CHCHD6 Das Double-Nickase-Plasmid (h) besteht aus einem aufeinander abgestimmten Plasmidpaar, das für die hochspezifische Bearbeitung des CHCHD6-Lokus in human-Zelllinien entwickelt wurde. Jedes Plasmid exprimiert eine Cas9-D10A-Nickase und eine spezifische sgRNA, die auf entgegengesetzte DNA-Stränge innerhalb von CHCHD6 abzielt. Wenn sie auf benachbarte Stellen auf entgegengesetzten DNA-Strängen gerichtet sind, erzeugen die beiden Nickasen versetzte Einzelstrang-Schnitte, die zusammen einen versetzten Doppelstrangbruch erzeugen, was eine koordinierte On-Target-Aktivität beider Guides erfordert. Der resultierende DNA-Bruch wird durch endogene zelluläre Reparaturwege behoben, meist durch nicht-homologe Endverknüpfung (NHEJ), was zu Insertionen oder Deletionen führt, die die CHCHD6-Funktion stören. Durch die Notwendigkeit einer doppelten sgRNA-Bindung am Zielort erhöht der Doppel-Nick-Ansatz die Spezifität der Bearbeitung und bietet eine komplementäre CRISPR-Strategie für Anwendungen, bei denen eine zusätzliche Kontrolle über die Zielgenauigkeit gewünscht ist.

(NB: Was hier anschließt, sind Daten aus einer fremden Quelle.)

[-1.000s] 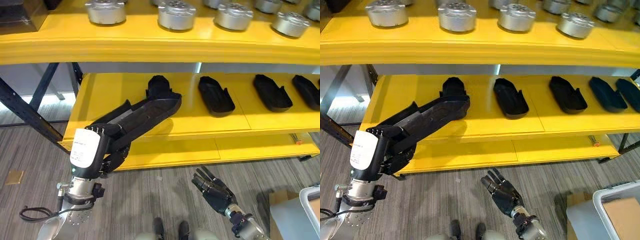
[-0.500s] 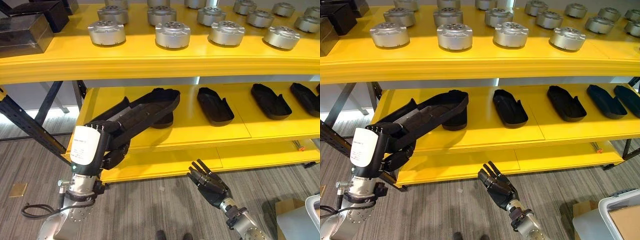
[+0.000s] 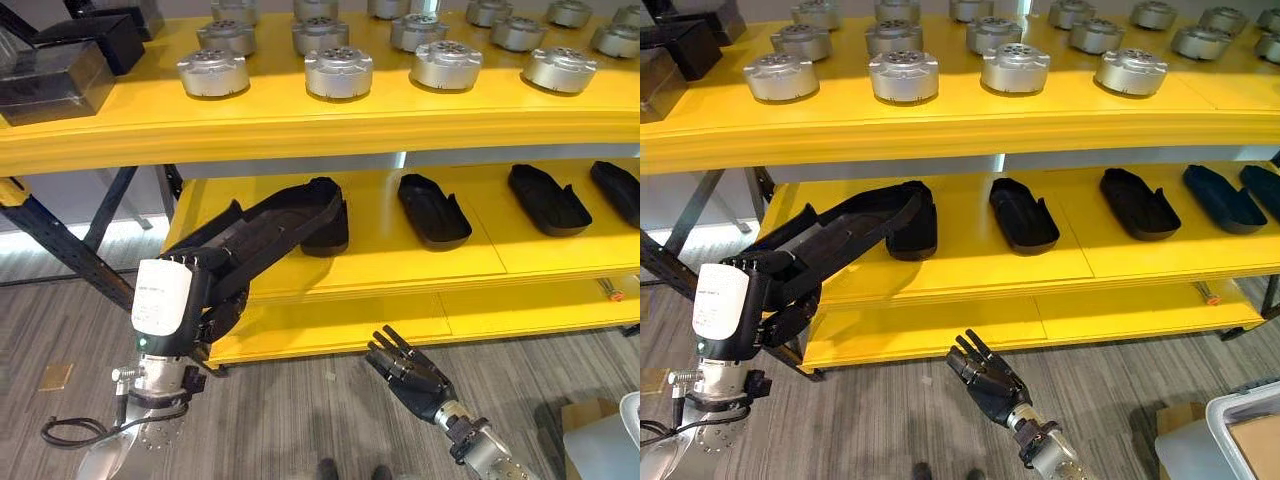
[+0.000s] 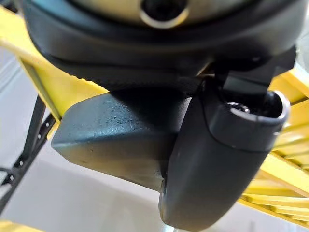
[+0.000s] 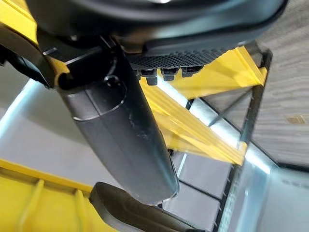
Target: Move parts from the plastic box to the shelf.
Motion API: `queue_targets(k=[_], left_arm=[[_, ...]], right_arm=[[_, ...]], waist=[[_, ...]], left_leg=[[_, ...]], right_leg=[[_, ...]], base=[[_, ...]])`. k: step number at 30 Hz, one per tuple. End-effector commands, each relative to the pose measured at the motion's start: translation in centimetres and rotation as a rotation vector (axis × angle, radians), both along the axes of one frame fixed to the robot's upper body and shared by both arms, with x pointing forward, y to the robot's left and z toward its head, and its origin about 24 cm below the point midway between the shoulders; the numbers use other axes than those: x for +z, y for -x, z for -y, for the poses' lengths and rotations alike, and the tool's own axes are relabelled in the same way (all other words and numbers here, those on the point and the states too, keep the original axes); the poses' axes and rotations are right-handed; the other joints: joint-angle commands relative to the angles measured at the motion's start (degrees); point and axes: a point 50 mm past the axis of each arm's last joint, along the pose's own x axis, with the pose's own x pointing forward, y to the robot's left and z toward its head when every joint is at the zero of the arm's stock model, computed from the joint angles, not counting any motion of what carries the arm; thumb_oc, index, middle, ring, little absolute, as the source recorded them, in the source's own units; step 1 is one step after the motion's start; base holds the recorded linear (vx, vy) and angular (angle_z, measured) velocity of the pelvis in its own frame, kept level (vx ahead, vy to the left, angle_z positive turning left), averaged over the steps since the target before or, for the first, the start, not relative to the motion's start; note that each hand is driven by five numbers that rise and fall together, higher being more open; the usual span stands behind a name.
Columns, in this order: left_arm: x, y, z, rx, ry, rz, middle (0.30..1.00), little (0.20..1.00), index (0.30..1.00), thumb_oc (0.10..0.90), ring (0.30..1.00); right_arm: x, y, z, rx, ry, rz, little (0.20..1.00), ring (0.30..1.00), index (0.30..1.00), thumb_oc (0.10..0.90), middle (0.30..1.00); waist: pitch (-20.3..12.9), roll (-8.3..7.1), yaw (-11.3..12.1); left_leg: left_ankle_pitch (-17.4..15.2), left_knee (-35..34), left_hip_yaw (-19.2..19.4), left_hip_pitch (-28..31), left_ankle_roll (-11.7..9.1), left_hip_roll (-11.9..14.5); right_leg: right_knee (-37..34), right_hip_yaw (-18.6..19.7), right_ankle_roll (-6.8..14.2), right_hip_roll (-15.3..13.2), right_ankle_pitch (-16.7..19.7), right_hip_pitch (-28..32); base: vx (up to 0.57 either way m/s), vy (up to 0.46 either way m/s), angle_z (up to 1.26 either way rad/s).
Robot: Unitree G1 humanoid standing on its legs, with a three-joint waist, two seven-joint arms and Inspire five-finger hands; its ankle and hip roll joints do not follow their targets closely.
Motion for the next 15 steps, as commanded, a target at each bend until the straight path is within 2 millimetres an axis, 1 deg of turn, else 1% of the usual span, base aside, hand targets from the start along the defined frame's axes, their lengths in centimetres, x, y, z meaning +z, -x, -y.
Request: queue_targets(k=[1,3,4,5,6,7,8,9,10,13,15], left_arm=[[5.9,-1.1,-0.1,-0.013,0.085,0.341,0.3,0.3,0.3,0.4,0.3],[5.8,-0.8,-0.6,0.014,0.11,0.343,0.3,0.3,0.3,0.4,0.3],[5.8,-0.8,-0.6,0.021,0.117,0.344,0.3,0.3,0.3,0.4,0.3],[5.4,-0.5,-1.0,0.047,0.145,0.344,0.3,0.3,0.3,0.4,0.3],[5.0,-0.4,-1.2,0.062,0.175,0.336,0.3,0.3,0.3,0.4,0.3],[4.3,-0.6,-1.5,0.082,0.243,0.293,0.3,0.3,0.3,0.4,0.3],[4.2,-0.7,-1.5,0.093,0.252,0.283,0.3,0.3,0.3,0.4,0.3],[4.0,-0.7,-1.7,0.116,0.255,0.273,0.3,0.3,0.3,0.4,0.3],[4.1,-0.7,-1.7,0.121,0.264,0.261,0.3,0.3,0.3,0.4,0.3],[4.0,-1.2,-1.5,0.09,0.298,0.209,0.3,0.3,0.3,0.4,0.3],[3.7,-1.5,-1.3,0.08,0.323,0.171,0.3,0.3,0.3,0.4,0.3]], right_arm=[[2.6,-1.8,-0.5,0.038,-0.059,0.188,1.0,1.0,1.0,0.9,1.0],[2.5,-1.5,-0.2,0.05,-0.052,0.177,1.0,1.0,1.0,0.9,1.0],[2.4,-1.5,-0.2,0.053,-0.049,0.175,1.0,1.0,1.0,0.9,1.0],[2.2,-1.0,0.1,0.06,-0.049,0.167,1.0,1.0,1.0,0.9,1.0],[2.2,-0.6,0.2,0.06,-0.07,0.157,1.0,1.0,1.0,0.9,1.0],[2.2,-0.2,0.2,0.067,-0.08,0.149,1.0,1.0,1.0,0.9,1.0],[2.2,0.0,0.1,0.078,-0.078,0.152,1.0,1.0,1.0,0.9,1.0],[2.2,0.0,-0.2,0.089,-0.081,0.164,1.0,1.0,1.0,0.9,1.0],[2.1,0.0,-0.1,0.078,-0.083,0.164,1.0,1.0,1.0,0.9,1.0],[2.2,-0.1,0.0,0.061,-0.087,0.165,1.0,1.0,1.0,0.9,1.0],[2.1,-0.1,0.1,0.044,-0.086,0.158,1.0,1.0,1.0,0.9,1.0]], waist=[[-1.0,-0.42,-1.87],[-1.37,0.16,-2.0],[-1.43,0.13,-2.03],[-1.96,0.32,-1.82],[-2.09,0.39,-1.81],[-2.01,0.35,-2.06],[-1.86,0.38,-2.19],[-1.67,0.35,-1.7],[-1.54,0.49,-1.25],[-1.63,0.69,-1.07],[-1.74,0.49,-0.87]], left_leg=[[0.41,1.85,2.35,3.49,-1.09,9.99],[1.24,-8.58,1.72,6.42,-1.45,11.76],[1.65,-10.32,1.71,7.14,-1.52,11.83],[5.56,-16.37,0.75,7.59,-3.13,14.54],[8.63,-19.19,0.39,7.56,-4.31,16.7],[13.11,-22.36,0.43,7.3,-6.12,20.08],[13.56,-22.56,0.48,7.17,-6.36,20.72],[11.75,-23.45,-0.82,7.7,-6.18,20.7],[11.13,-23.44,-1.94,7.7,-5.92,20.63],[9.62,-23.62,-2.35,8.7,-5.63,19.52],[7.88,-23.48,-3.18,9.28,-5.1,18.19]], right_leg=[[-5.09,-3.04,2.57,3.72,4.78,3.0],[-5.16,-3.36,2.97,3.74,4.05,3.75],[-5.26,-3.39,3.04,3.64,3.98,3.94],[-5.66,-3.54,3.16,3.69,3.67,4.32],[-5.79,-3.73,3.17,3.69,3.29,4.81],[-5.74,-4.53,3.25,3.39,2.71,5.73],[-5.41,-4.66,3.28,3.27,2.4,5.87],[-4.3,-4.42,3.6,2.62,1.95,5.58],[-2.88,-4.04,3.41,2.44,1.2,5.11],[-2.18,-4.14,3.77,1.89,1.4,4.61],[-2.52,-3.74,4.26,1.2,2.19,4.57]], base=[[0.13,0.166,0.07],[0.12,0.174,0.17],[0.13,0.186,0.17],[0.14,0.184,0.11],[0.21,0.274,0.15],[0.17,0.22,0.13],[0.16,0.237,0.08],[0.12,0.203,-0.22],[0.1,0.204,-0.43],[0.08,0.17,-0.1],[0.08,0.153,0.09]])
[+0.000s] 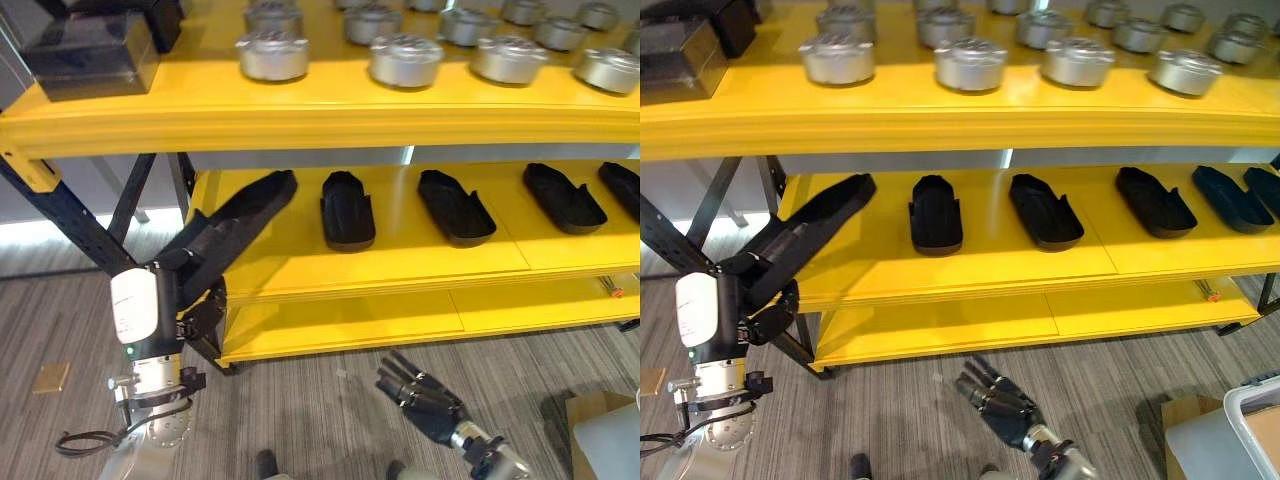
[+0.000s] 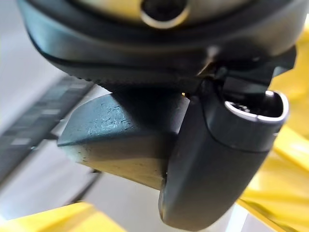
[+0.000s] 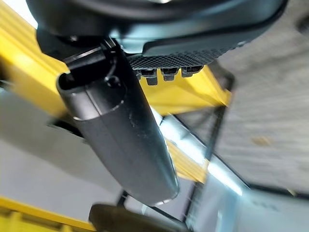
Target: Move parts from the plastic box to the shelf.
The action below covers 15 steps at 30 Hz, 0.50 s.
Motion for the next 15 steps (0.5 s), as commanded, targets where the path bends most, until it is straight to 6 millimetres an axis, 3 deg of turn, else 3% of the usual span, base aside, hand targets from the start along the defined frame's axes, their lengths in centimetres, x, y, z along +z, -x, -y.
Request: queue_targets(k=[1,9,15], left_arm=[[5.4,-1.8,0.8,-0.093,0.009,0.264,0.3,0.3,0.3,0.4,0.3],[4.6,-3.7,1.3,-0.03,0.086,0.247,0.3,0.3,0.3,0.4,0.3],[5.2,-6.0,1.8,0.019,0.09,0.208,0.3,0.3,0.3,0.4,0.3]], right_arm=[[4.2,-3.8,0.7,-0.07,-0.097,0.258,1.0,1.0,1.0,0.9,1.0],[4.2,-3.9,-0.2,-0.063,-0.077,0.23,1.0,1.0,1.0,0.9,1.0],[4.2,-3.7,-1.1,-0.011,-0.082,0.201,1.0,1.0,1.0,0.9,1.0]], waist=[[-2.97,1.56,-0.83],[-4.77,0.34,-1.75],[-5.35,-0.02,-3.02]], left_leg=[[1.68,0.07,-2.56,-0.52,-0.6,2.56],[-0.77,-0.77,-2.01,1.27,0.2,0.8],[-1.48,-0.77,-0.98,1.11,0.54,0.79]], right_leg=[[0.45,-2.12,-4.24,6.1,-0.73,0.4],[-3.6,-1.68,-2.19,4.95,2.01,0.78],[-4.18,-1.27,-1.69,4.96,2.24,0.06]], base=[[0.09,0.148,0.05],[0.07,0.059,0.03],[0.02,0.002,-0.07]])
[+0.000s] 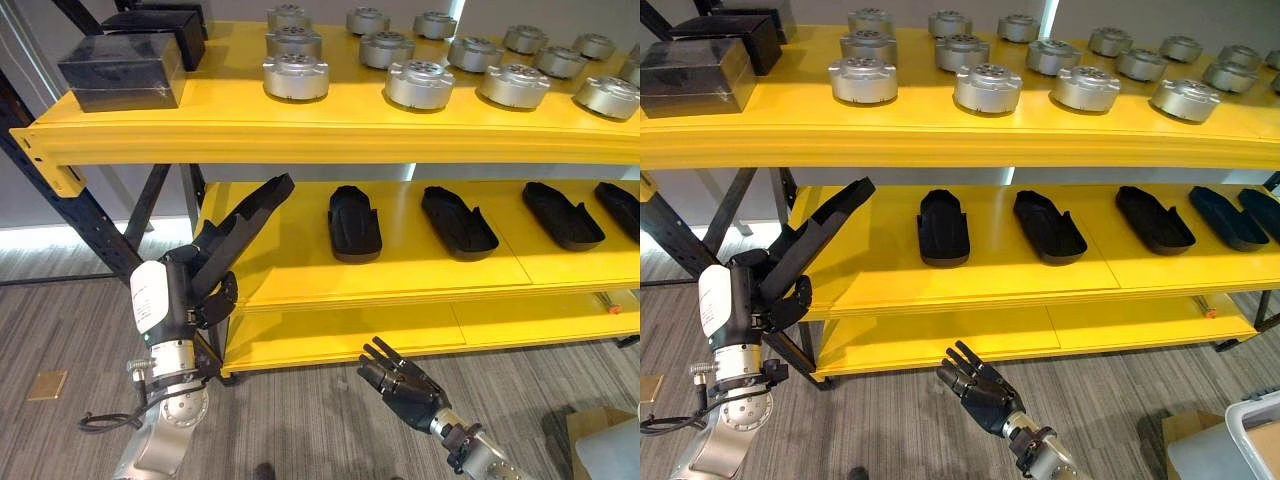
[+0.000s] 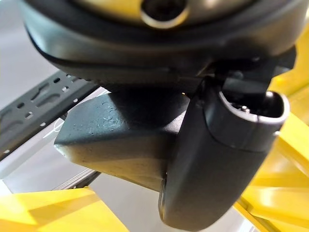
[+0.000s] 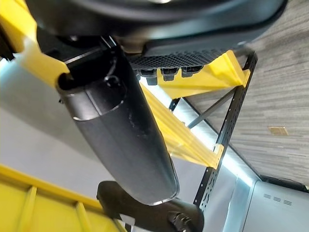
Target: Move parts from the plastic box to the shelf.
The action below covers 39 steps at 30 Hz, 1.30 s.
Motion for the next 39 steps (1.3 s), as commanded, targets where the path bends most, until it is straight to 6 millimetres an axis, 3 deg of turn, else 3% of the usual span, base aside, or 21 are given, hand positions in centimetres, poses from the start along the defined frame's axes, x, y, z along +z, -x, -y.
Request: queue_targets(k=[1,5,10,22,24,27,32,36,39], left_arm=[[4.8,-3.3,0.4,0.028,-0.001,0.213,0.3,0.3,0.3,0.4,0.3],[3.7,-5.0,0.8,0.068,0.08,0.102,0.3,0.3,0.3,0.4,0.3],[1.1,-6.7,1.3,0.139,0.311,0.005,0.3,0.3,0.3,0.4,0.3],[-0.3,-9.0,2.2,0.327,0.765,0.0,0.3,0.3,0.3,0.4,0.3],[0.3,-9.6,1.9,0.363,0.742,0.027,0.3,0.3,0.3,0.4,0.3],[3.2,-10.8,0.2,0.467,0.794,0.141,0.3,0.3,0.3,0.4,0.3],[6.0,-11.4,-1.5,0.561,0.799,0.228,0.3,0.3,0.3,0.4,0.3],[6.9,-11.7,-2.3,0.594,0.815,0.243,0.3,0.3,0.3,0.4,0.3],[9.1,-12.1,-3.3,0.63,0.767,0.264,0.3,0.3,0.3,0.4,0.3]], right_arm=[[3.6,-2.4,-1.3,0.031,-0.097,0.184,1.0,1.0,1.0,0.9,1.0],[3.8,-2.4,-1.7,0.078,-0.089,0.169,1.0,1.0,1.0,0.9,1.0],[3.9,-2.6,-2.2,0.12,-0.076,0.162,1.0,1.0,1.0,0.9,1.0],[4.4,-2.5,-2.1,0.206,-0.041,0.152,1.0,1.0,1.0,0.9,1.0],[4.7,-2.6,-2.1,0.232,-0.028,0.167,1.0,1.0,1.0,0.9,1.0],[5.8,-3.6,-2.1,0.265,-0.013,0.219,1.0,1.0,1.0,0.9,1.0],[6.5,-4.2,-2.3,0.273,-0.012,0.254,1.0,1.0,1.0,0.9,1.0],[6.8,-4.4,-2.4,0.28,-0.011,0.268,1.0,1.0,1.0,0.9,1.0],[7.2,-4.7,-2.4,0.292,-0.007,0.285,1.0,1.0,1.0,0.9,1.0]], waist=[[-3.73,1.25,-1.12],[-3.67,1.47,-2.16],[-2.84,2.01,-3.24],[0.71,3.74,-7.55],[1.49,4.06,-8.51],[4.32,4.4,-10.37],[6.31,4.37,-11.5],[7.28,4.38,-12.09],[8.72,4.38,-12.84]], left_leg=[[-1.26,-0.52,-0.87,-0.6,1.19,0.43],[-0.96,-0.52,-0.5,-0.67,1.18,0.91],[0.14,-0.26,-0.39,-1.35,1.14,1.56],[1.49,2.86,0.83,-4.87,0.48,2.86],[1.7,2.95,1.21,-5.71,0.25,2.92],[2.07,2.89,2.1,-7.75,-0.22,2.88],[2.12,3.09,2.68,-9.39,-0.55,2.83],[2.05,3.48,2.95,-10.05,-0.66,2.74],[1.81,3.95,3.23,-11.03,-0.76,2.53]], right_leg=[[3.65,-0.46,-3.08,3.58,-0.72,-5.23],[4.61,0.12,-3.4,4.17,-1.48,-5.64],[7.18,0.9,-3.98,4.86,-2.65,-7.03],[12.22,3.99,-5.13,6.08,-4.15,-12.24],[12.71,4.79,-5.33,6.24,-4.29,-13.64],[13.45,6.43,-5.67,6.47,-4.34,-16.99],[13.64,7.41,-5.68,6.48,-4.17,-19.25],[13.84,7.88,-5.72,6.34,-4.15,-20.01],[14.09,8.6,-5.76,6.12,-4.06,-21.44]], base=[[0.0,0.0,0.0],[0.03,-0.012,-0.02],[0.02,-0.02,-0.1],[0.01,0.011,-0.12],[-0.06,0.063,-0.16],[-0.18,0.063,-0.23],[-0.11,0.021,-0.09],[-0.04,0.017,-0.08],[-0.06,0.036,-0.01]])
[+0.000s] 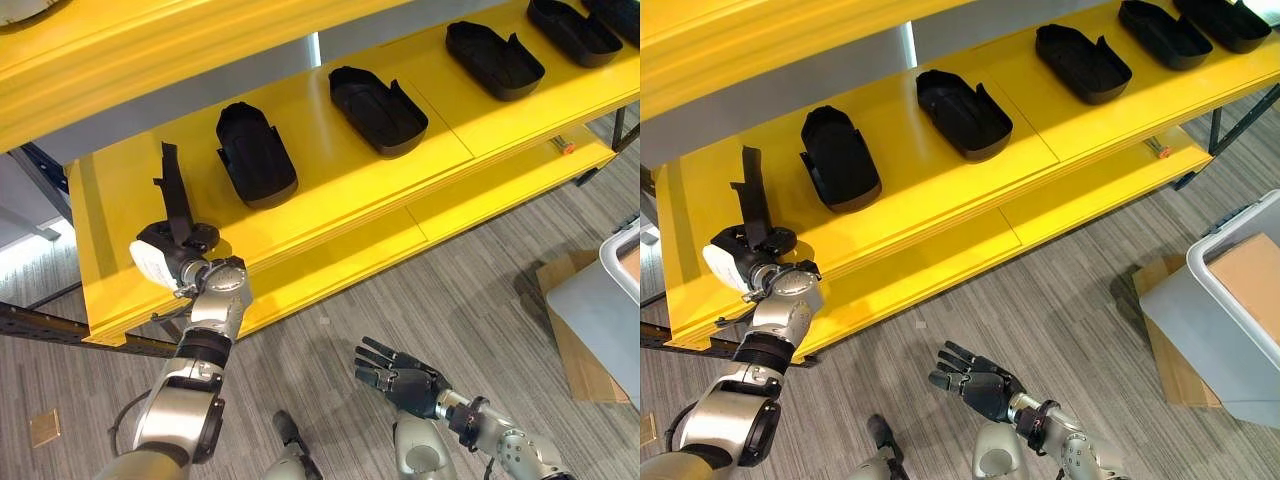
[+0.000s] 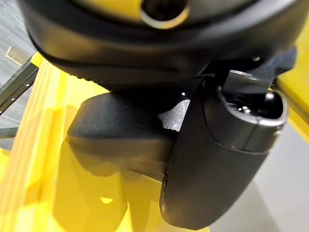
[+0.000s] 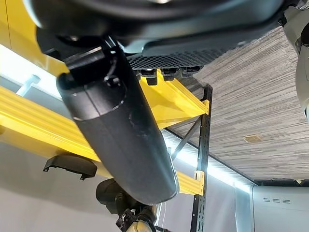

Um eine effiziente Identifizierung editierter Zellen zu unterstützen, kodiert ein Plasmid GFP zur fluoreszierenden Visualisierung transfizierter Populationen, während das Begleitplasmid ein Puromycin-Resistenzgen für die Antibiotika-Selektion trägt. Zusammen unterstützen diese Merkmale eine effiziente Anreicherung co-transfizierter Populationen und vereinfachen die Validierung von Klonen mit CHCHD6-Störung.
Nur für Forschungszwecke. Nicht für diagnostische oder therapeutische Zwecke bestimmt.